## Problem to solve:
Only the stretch of the listing below that runs from the line with "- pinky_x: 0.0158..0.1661" through the line with "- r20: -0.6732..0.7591" is to be printed, exactly and with both ends.

## Given data:
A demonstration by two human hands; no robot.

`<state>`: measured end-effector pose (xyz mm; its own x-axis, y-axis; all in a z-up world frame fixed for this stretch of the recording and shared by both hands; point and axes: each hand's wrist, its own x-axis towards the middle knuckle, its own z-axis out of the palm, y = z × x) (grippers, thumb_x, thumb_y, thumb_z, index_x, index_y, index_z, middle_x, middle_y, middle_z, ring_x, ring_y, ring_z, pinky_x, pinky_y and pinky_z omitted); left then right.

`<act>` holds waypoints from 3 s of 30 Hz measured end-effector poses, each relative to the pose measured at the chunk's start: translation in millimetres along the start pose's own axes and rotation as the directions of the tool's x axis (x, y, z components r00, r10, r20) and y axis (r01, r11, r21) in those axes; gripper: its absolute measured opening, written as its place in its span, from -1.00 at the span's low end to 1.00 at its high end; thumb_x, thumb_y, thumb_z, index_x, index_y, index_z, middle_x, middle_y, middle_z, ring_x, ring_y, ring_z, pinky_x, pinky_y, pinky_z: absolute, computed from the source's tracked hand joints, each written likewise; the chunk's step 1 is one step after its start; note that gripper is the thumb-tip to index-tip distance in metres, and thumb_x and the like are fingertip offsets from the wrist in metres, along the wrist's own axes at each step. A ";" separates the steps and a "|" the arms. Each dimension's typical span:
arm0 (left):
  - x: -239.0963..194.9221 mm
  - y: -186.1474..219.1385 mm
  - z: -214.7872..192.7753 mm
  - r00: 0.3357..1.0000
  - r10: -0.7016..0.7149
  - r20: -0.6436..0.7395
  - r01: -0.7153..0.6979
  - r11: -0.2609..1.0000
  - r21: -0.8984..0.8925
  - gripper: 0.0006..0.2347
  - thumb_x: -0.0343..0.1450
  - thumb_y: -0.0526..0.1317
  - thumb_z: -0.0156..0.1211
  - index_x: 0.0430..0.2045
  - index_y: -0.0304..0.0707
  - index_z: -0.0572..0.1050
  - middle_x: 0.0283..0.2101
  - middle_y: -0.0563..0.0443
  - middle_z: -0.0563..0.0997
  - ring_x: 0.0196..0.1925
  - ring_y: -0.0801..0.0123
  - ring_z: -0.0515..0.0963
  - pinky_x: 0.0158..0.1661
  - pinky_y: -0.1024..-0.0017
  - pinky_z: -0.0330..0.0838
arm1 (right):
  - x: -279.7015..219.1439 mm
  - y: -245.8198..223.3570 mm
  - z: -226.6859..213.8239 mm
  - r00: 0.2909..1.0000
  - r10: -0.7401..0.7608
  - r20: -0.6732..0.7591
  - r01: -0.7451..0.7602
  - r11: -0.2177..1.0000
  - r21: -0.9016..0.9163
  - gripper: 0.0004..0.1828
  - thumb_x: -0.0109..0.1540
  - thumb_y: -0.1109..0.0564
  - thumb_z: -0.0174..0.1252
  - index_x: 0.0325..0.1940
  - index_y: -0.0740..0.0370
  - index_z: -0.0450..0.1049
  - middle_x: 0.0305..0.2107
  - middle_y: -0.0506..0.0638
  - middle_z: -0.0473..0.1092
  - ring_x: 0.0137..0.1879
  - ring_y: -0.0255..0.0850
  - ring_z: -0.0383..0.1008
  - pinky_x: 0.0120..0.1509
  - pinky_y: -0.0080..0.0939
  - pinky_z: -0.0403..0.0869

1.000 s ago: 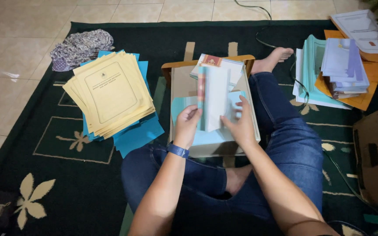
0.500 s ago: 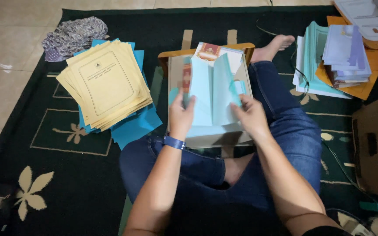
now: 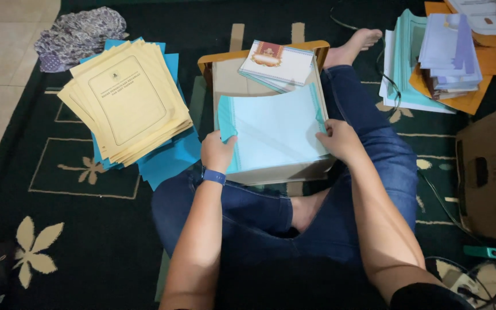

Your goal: Organizing and stacking printed documents into a cardboard box for final assembly.

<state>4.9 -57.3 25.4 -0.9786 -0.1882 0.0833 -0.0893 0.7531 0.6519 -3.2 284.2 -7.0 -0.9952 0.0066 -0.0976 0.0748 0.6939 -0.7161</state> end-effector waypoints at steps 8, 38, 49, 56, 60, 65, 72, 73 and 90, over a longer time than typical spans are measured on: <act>4.6 -7.7 4.0 0.995 -0.053 0.083 0.050 0.998 0.036 -0.75 0.29 -0.15 0.43 -0.33 -0.37 0.64 -0.30 -0.27 0.68 -0.26 -0.06 0.67 -0.25 0.16 0.54 | -6.4 -12.6 2.2 0.999 0.036 0.026 -0.032 0.990 -0.134 -0.66 0.12 0.04 0.33 -0.21 0.39 0.53 -0.44 0.28 0.49 -0.30 0.17 0.56 -0.16 0.05 0.50; -23.1 23.8 1.6 0.967 0.054 -0.247 0.026 0.950 0.310 -0.48 0.32 -0.28 0.33 0.22 -0.41 0.43 0.01 -0.30 0.56 0.08 -0.17 0.50 0.05 -0.02 0.32 | -11.8 -73.6 80.2 0.875 -0.460 0.153 0.475 0.753 -0.455 -0.31 0.42 -0.11 -0.29 0.55 0.35 -0.02 0.49 0.22 -0.02 0.59 0.07 -0.07 0.59 0.06 -0.05; 32.4 -1.3 93.2 0.945 0.306 0.117 -0.328 0.871 0.365 -0.59 0.49 -0.23 -0.06 0.26 -0.40 0.27 0.44 -0.31 0.19 0.48 -0.08 0.11 0.40 0.02 -0.08 | -6.2 -71.1 85.1 0.899 -0.398 0.182 0.435 0.772 -0.463 -0.30 0.42 -0.13 -0.30 0.57 0.30 -0.07 0.51 0.18 -0.06 0.61 0.04 -0.12 0.61 0.05 -0.08; 43.6 13.7 67.0 0.969 0.219 0.118 -0.248 0.871 0.425 -0.46 0.51 -0.11 -0.13 0.40 -0.42 0.07 0.52 -0.20 -0.01 0.57 0.05 -0.18 0.45 0.05 -0.35 | -2.6 -69.4 85.9 0.907 -0.334 0.258 0.420 0.779 -0.467 -0.28 0.42 -0.14 -0.37 0.59 0.29 -0.15 0.53 0.15 -0.15 0.63 -0.01 -0.22 0.61 0.04 -0.16; 19.7 15.6 65.4 0.961 0.223 0.163 -0.273 0.858 0.435 -0.45 0.52 -0.11 -0.14 0.42 -0.43 0.05 0.53 -0.22 0.00 0.58 0.03 -0.16 0.45 0.06 -0.34 | 9.1 -71.0 92.1 0.919 -0.296 0.260 0.388 0.794 -0.468 -0.27 0.42 -0.15 -0.38 0.59 0.29 -0.17 0.53 0.15 -0.18 0.63 -0.01 -0.25 0.62 0.04 -0.18; -10.3 0.0 64.3 0.931 0.304 0.203 -0.362 0.843 0.399 -0.48 0.55 -0.09 -0.18 0.43 -0.33 0.09 0.54 -0.23 0.03 0.59 0.06 -0.07 0.48 0.04 -0.31 | 47.5 -73.8 103.8 0.923 -0.287 0.258 0.381 0.784 -0.490 -0.24 0.42 -0.16 -0.38 0.58 0.36 -0.18 0.54 0.20 -0.21 0.65 0.00 -0.27 0.63 0.01 -0.20; 15.2 0.9 71.3 0.965 0.179 0.192 -0.244 0.879 0.410 -0.42 0.49 -0.05 -0.16 0.43 -0.31 0.05 0.53 -0.21 -0.03 0.58 0.05 -0.13 0.44 0.00 -0.37 | 47.7 -75.6 108.1 0.929 -0.295 0.225 0.370 0.770 -0.519 -0.23 0.42 -0.17 -0.38 0.58 0.36 -0.19 0.54 0.20 -0.23 0.64 -0.01 -0.29 0.63 -0.02 -0.21; 29.2 3.0 73.2 0.975 0.146 0.169 -0.205 0.887 0.415 -0.41 0.49 -0.05 -0.15 0.44 -0.34 0.03 0.54 -0.19 -0.04 0.58 0.04 -0.15 0.45 0.01 -0.38 | 43.6 -73.8 107.2 0.930 -0.290 0.224 0.366 0.773 -0.518 -0.23 0.41 -0.18 -0.37 0.58 0.35 -0.18 0.54 0.19 -0.22 0.64 -0.01 -0.28 0.62 -0.02 -0.20; 3.9 2.9 73.2 0.968 0.234 0.097 -0.252 0.867 0.430 -0.36 0.49 0.02 -0.15 0.41 -0.50 0.04 0.53 -0.36 -0.05 0.58 -0.13 -0.16 0.45 -0.01 -0.37 | 19.6 -79.2 96.2 0.882 -0.459 0.104 0.440 0.728 -0.526 -0.29 0.40 -0.13 -0.18 0.49 0.43 0.03 0.43 0.30 0.01 0.52 0.11 0.00 0.48 0.06 0.05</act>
<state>-12.8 -9.8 -27.6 -0.9856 0.0549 0.1598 0.0898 0.9713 0.2202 -22.5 160.1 -18.7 -0.9060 -0.3873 0.1709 -0.4168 0.8867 -0.2002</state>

## Output for this exercise:
  - pinky_x: 0.0158..0.1661
  - pinky_y: -0.1024..-0.0017
  - pinky_z: -0.0330..0.0838
arm1 (right):
  - x: -279.7015..219.1439 mm
  - y: -245.8198..223.3570 mm
  - z: -226.6859..213.8239 mm
  - r00: 0.2909..1.0000
  - r10: -0.7401..0.7608
  - r20: -0.6732..0.7591

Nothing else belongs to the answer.